Understanding your investment style is the second most important factor to consider when investing, once you understand the concept of risk. For most people, there are broad-based investment styles that one will gravitate to, or the investor will not have a preference and can diversify across styles.

The key lesson is to not chase different investment styles as one takes over in performance leadership. The performance of different investment styles shifts and changes over time. This outperformance and underperformance of one investment style relative to others should be expected over shorter periods of time (often years). Based on this author’s experience of covering all types of investment styles across asset classes, an investment style often remains in favor and outperforms others for 3-4 years on average.

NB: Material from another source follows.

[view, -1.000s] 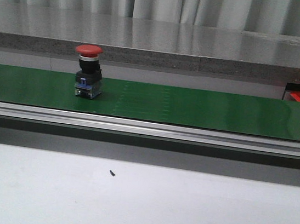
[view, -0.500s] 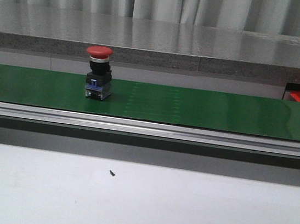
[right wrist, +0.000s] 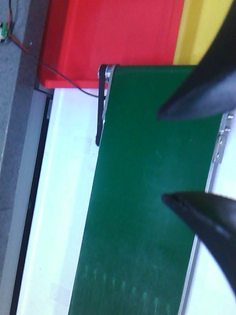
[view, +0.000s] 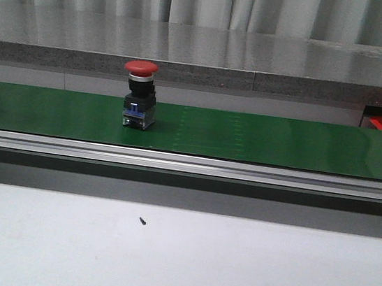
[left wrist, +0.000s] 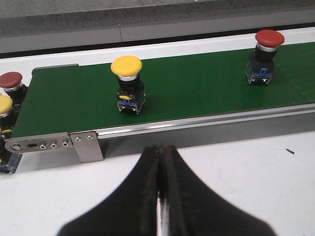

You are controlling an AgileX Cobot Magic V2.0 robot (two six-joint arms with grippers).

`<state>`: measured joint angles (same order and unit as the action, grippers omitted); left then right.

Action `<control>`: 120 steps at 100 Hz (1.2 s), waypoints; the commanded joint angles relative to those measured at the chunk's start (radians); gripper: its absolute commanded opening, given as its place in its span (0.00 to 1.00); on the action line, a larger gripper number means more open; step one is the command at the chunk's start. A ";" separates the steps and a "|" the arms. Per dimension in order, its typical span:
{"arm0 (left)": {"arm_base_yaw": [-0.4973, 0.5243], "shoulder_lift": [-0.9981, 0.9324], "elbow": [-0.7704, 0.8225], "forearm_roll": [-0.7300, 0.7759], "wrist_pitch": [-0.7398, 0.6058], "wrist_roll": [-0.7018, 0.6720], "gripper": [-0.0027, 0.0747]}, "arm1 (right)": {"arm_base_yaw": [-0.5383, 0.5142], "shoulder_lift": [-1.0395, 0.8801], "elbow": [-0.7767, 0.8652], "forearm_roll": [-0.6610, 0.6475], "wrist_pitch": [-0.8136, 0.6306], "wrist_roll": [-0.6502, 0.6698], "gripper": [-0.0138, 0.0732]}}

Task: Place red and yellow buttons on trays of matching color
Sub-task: 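Lower the right gripper onto the red button on the belt and grasp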

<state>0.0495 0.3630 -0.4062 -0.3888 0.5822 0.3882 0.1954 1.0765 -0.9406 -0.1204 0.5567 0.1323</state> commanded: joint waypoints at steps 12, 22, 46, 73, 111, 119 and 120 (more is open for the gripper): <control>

Buy low and sell high is a great investment strategy. Emotional investors often buy high with a fear of missing out and sell low when they get nervous. The same thing pertains to investment styles and investors making bad emotional investment decisions. Investors that give up on one style after underperforming for a few years then chase the other investment style that performed well most recently ultimately end up selling low and buying high (the opposite of buying low and selling high) which is worse than if just sticking with one investment style they believe in or stay diversified across styles over time.

Different investment styles have different characteristics that we will go through in more detail. Hopefully this course helps you identify an investment style that fits your investment personality, your determine that diversification across styles is better for you, and understand that investment style performances come into/out of favor all the time.